Martha Is Dead Review: "Desperate To Know How It Ends While Longing For The Credits"

Italian developer LKA’s latest title, Martha is Dead, is an evocative, strange, but ultimately lacklustre game that fails to make good on its promises.

Martha Is Dead Review: "Desperate To Know How It Ends While Longing For The Credits"

Images via Wired Productions

Martha is Dead is a beautifully crafted single-player experience that will leave your palms sweaty and your mind racing, but it fails to make good on its early promises. This is an experience that would be perfectly happy as a six-part Netflix series than the seven-hour campaign it offers.

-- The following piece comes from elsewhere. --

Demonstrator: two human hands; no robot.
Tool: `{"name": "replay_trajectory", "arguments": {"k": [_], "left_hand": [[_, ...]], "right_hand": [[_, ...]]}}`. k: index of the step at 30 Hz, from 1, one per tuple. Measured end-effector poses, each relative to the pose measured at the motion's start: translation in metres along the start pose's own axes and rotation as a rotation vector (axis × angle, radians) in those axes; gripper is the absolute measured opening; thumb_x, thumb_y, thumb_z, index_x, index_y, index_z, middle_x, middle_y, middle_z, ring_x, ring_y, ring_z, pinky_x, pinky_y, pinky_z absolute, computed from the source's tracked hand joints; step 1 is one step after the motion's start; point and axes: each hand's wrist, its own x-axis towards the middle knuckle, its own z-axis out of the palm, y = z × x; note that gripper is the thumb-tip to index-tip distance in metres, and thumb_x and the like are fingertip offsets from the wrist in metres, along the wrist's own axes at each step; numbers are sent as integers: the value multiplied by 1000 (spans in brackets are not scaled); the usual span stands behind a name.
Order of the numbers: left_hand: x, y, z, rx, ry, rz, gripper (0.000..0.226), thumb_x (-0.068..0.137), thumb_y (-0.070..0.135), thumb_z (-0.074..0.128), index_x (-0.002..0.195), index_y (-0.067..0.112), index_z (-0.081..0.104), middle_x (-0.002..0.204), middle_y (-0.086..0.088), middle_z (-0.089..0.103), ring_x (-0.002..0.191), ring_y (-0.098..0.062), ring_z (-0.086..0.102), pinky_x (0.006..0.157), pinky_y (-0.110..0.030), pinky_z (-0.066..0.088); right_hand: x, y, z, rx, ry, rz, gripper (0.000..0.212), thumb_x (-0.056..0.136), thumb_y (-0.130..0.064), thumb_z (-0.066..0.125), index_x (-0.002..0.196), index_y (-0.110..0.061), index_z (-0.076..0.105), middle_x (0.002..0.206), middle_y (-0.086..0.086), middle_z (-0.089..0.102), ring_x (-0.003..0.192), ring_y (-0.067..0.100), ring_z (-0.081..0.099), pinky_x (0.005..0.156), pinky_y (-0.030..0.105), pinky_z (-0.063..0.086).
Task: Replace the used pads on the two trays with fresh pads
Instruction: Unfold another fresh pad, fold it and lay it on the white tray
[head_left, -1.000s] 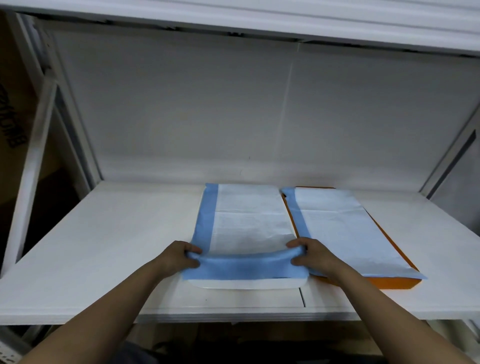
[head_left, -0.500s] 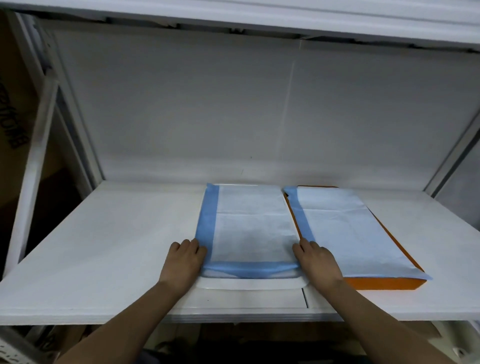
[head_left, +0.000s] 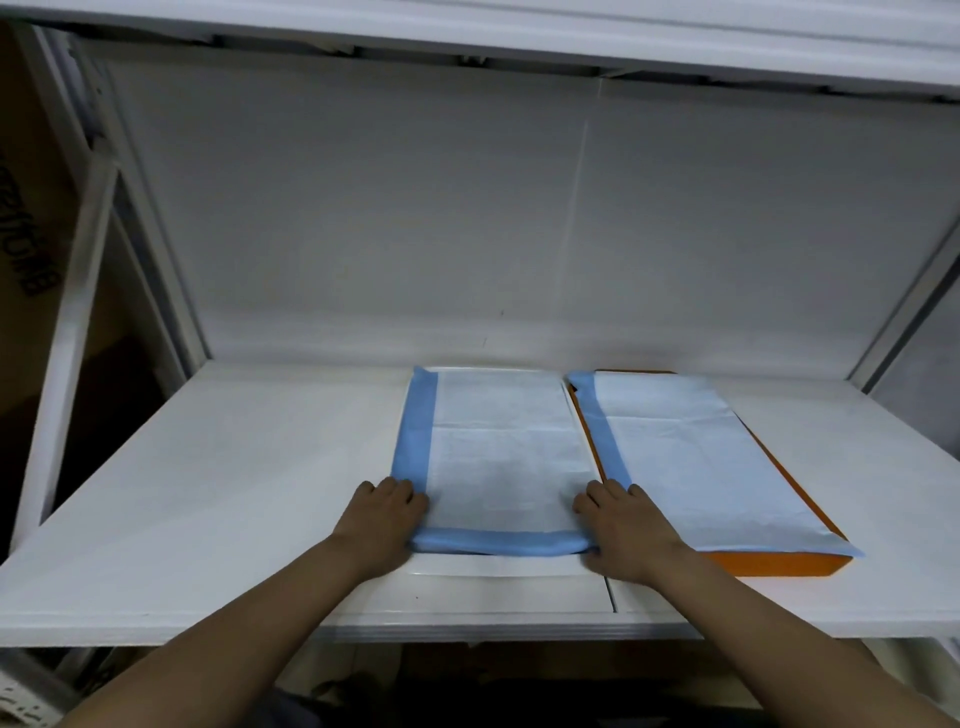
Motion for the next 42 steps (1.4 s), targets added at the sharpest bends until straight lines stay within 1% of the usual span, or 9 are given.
{"name": "replay_trajectory", "arguments": {"k": [4, 11, 17, 22, 25, 28, 34, 38, 42], "left_hand": [[8, 17, -7, 124, 40, 170, 40, 28, 18, 84, 60, 21, 60, 58, 2, 53, 44, -15, 50, 52, -22, 19], [27, 43, -7, 41, 95, 118, 49, 10, 3, 83, 49, 16, 56, 45, 0, 46, 33, -15, 43, 47, -19, 15], [32, 48, 11, -44, 100, 78, 48, 11, 5, 87, 44, 15, 53, 40, 0, 44, 28, -15, 42, 33, -12, 20], [31, 42, 14, -111, 52, 75, 52, 12, 7, 88, 50, 17, 53, 44, 5, 46, 29, -9, 42, 29, -19, 15], [28, 28, 9, -379, 40, 51, 37, 57, 13, 83, 82, 14, 55, 72, 8, 46, 64, -12, 52, 42, -17, 21], [27, 11, 7, -592, -135, 29, 35, 82, 22, 69, 112, 15, 52, 99, 6, 44, 91, -11, 48, 65, -7, 35], [19, 6, -6, -499, -189, 44, 41, 85, 32, 64, 123, 23, 54, 121, 5, 53, 110, -11, 52, 91, -26, 45], [24, 24, -3, -226, -76, 181, 32, 88, 32, 58, 118, 21, 57, 118, 0, 58, 106, -18, 56, 81, -29, 44], [31, 35, -6, -135, -7, 204, 20, 82, 22, 65, 100, 15, 62, 101, -5, 63, 90, -22, 62, 64, -27, 37]], "right_hand": [[7, -13, -3, -27, -11, -106, 43, 41, -41, 85, 71, -21, 63, 69, -3, 58, 57, 14, 57, 46, 26, 42], [20, -25, -3, -74, 23, -67, 56, 22, -6, 87, 67, -14, 55, 55, 1, 50, 39, 16, 47, 41, 23, 17], [23, -28, 7, 71, 36, 11, 83, 19, -4, 89, 78, -17, 32, 52, 0, 50, 34, 13, 45, 32, 17, 23], [17, -24, 17, 102, -16, 31, 85, 17, -8, 91, 82, -15, 36, 56, 0, 52, 33, 11, 46, 33, 20, 16], [15, -19, 3, 93, 0, 46, 67, 43, -4, 87, 93, -10, 43, 75, 6, 59, 48, 15, 47, 39, 21, 7], [15, -5, 0, 288, -163, 71, 30, 84, -10, 60, 110, -12, 46, 111, 6, 51, 79, 14, 42, 47, 22, 22], [9, 3, -10, 345, -184, 25, 39, 84, -32, 61, 121, -22, 50, 117, -4, 48, 105, 14, 48, 75, 24, 39], [11, -6, 1, 189, -25, -144, 31, 84, -33, 59, 111, -17, 58, 107, 4, 56, 97, 21, 54, 71, 31, 39], [13, -9, 0, 53, 4, -214, 32, 54, -31, 83, 74, -22, 61, 71, -4, 57, 58, 11, 56, 44, 23, 33]]}}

With that said, campaign may be the wrong word for Martha is Dead. Played through the eyes of Giulia, from a first-person perspective, it’s a game with a carefully plotted story quite unbothered by the player’s own wants, that will see you largely go from place to place trying to figure out who is behind your sister’s murder. You’ll take the odd photograph and press the correct button during sequences to do things like spool a camera, row a boat or cut off your sister’s face, but there's little else in the way of actual gameplay.

An Interactive Movie

Martha is Dead letter

It’s a strange experience; there is no combat, at least not any you partake in, and the puzzles aren’t really puzzles at all, instead just simple instructions to follow. You wake up each day - often after nightmarish dream sequences - get dressed, read the paper, then follow up on the next clue in the search for answers in your sister’s murder.

Martha is Dead wouldn't feel out of place as an interactive installation at the British War Museum. Don't get me wrong - this game is a ride - but with all the little touches to sell the late-WW2 'Axis near Doomsday' setting like radio broadcasts of encroaching Allied bombings and evidence of increased partisan activity, it often feels educational at times.

For what is ostensibly a horror game, there's a real difficulty issue. It's impossible to ‘die’ or face a game over screen at all. You can become momentarily lost when going from one place to the next, though even then the game’s map will quickly inform you exactly where you need to go to progress the story, rendering your prior detective work defunct. 

Through The Lens

Martha is Dead photography

Core to the game is Giulia’s love of photography, a passion encouraged by her father, and used to help piece together what has - or hasn’t - happened to Martha. But what starts out feeling like it will be similar to Alan Wake’s flashlight quickly dissolves into nothing more than a way to tie certain plot points together.

Much is made of the ability to photograph at the game’s outset because you will even learn how to develop them in the family’s own darkroom, but the desire to photograph anything outside of the narratively mandated shots was something you'll rarely feel inclined to do. - even if you can equip cosmetic skins for the camera.

But having said all that, there is something both genuinely chilling and endearing about the story in the way it is portrayed. Free to move around the villa and surrounding areas, the area quickly becomes familiar. Where Giulia keeps her bike, the opening by the stream where the girls hid as kids, the path to the beautiful and ominous lake all become second nature and exploring these areas fully will open up some side quests, albeit relatively minor ones. The details are masterfully layered in and offer up the onus to see the story to its conclusion.

Martha is Dead photograph dark room

And what a story it is. The voice acting is superb with both the Italian dub (the default with English subtitles) and the English dub as they both will have you yearning to hear more from each and every character - a rarity in any game. The soundtrack is also of the highest calibre, reimagined versions of Schubert’s Ave Maria are balanced against more experimental fare from "underwater music specialists" Between Music. It’s gripping, notable, and stays with you long after you finish playing.

Nightmares Made Real

Violence and gore take centre stage throughout Martha is Dead and while some scenes have been toned down if you're on PlayStation due to guidelines by Sony, it would be remiss not to discuss just how impactful these parts are. There are several extremely violent scenes in the game that undoubtedly have the ability to upset and appal some. However, in the context of the story, they're not overly gratuitous. They proved to be both central to the story and - without giving too much away - possess a mystical quality, having you question what is and isn’t real. They are some of the game’s standout moments, despite having to wince through most of them.

Martha is Dead review gore

As the game nears its conclusion, it does offer players a couple of points to diverge from the storyline, but the game plays quite a neat trick to mean that these crossroads can be explained away. The most powerful aspect of these choices is that they come when they do, forcing you to question your own belief in what you’ve seen, a feeling that is shared by the character you inhabit.

The craziness continues to ratchet up as you reach the finale, and Giulia proves an evermore unreliable narrator. While the narrative here is undoubtedly the strongest element of Martha is Dead, the gameplay loop lets it down enormously, meaning you'll likely be desperate to know how it ends while simultaneously longing for the credits to roll. There are far worse horror experiences out there, but this is one that would be much better off on a streaming platform instead of as a game.

3/5

Reviewed on PC. Code provided by the publisher.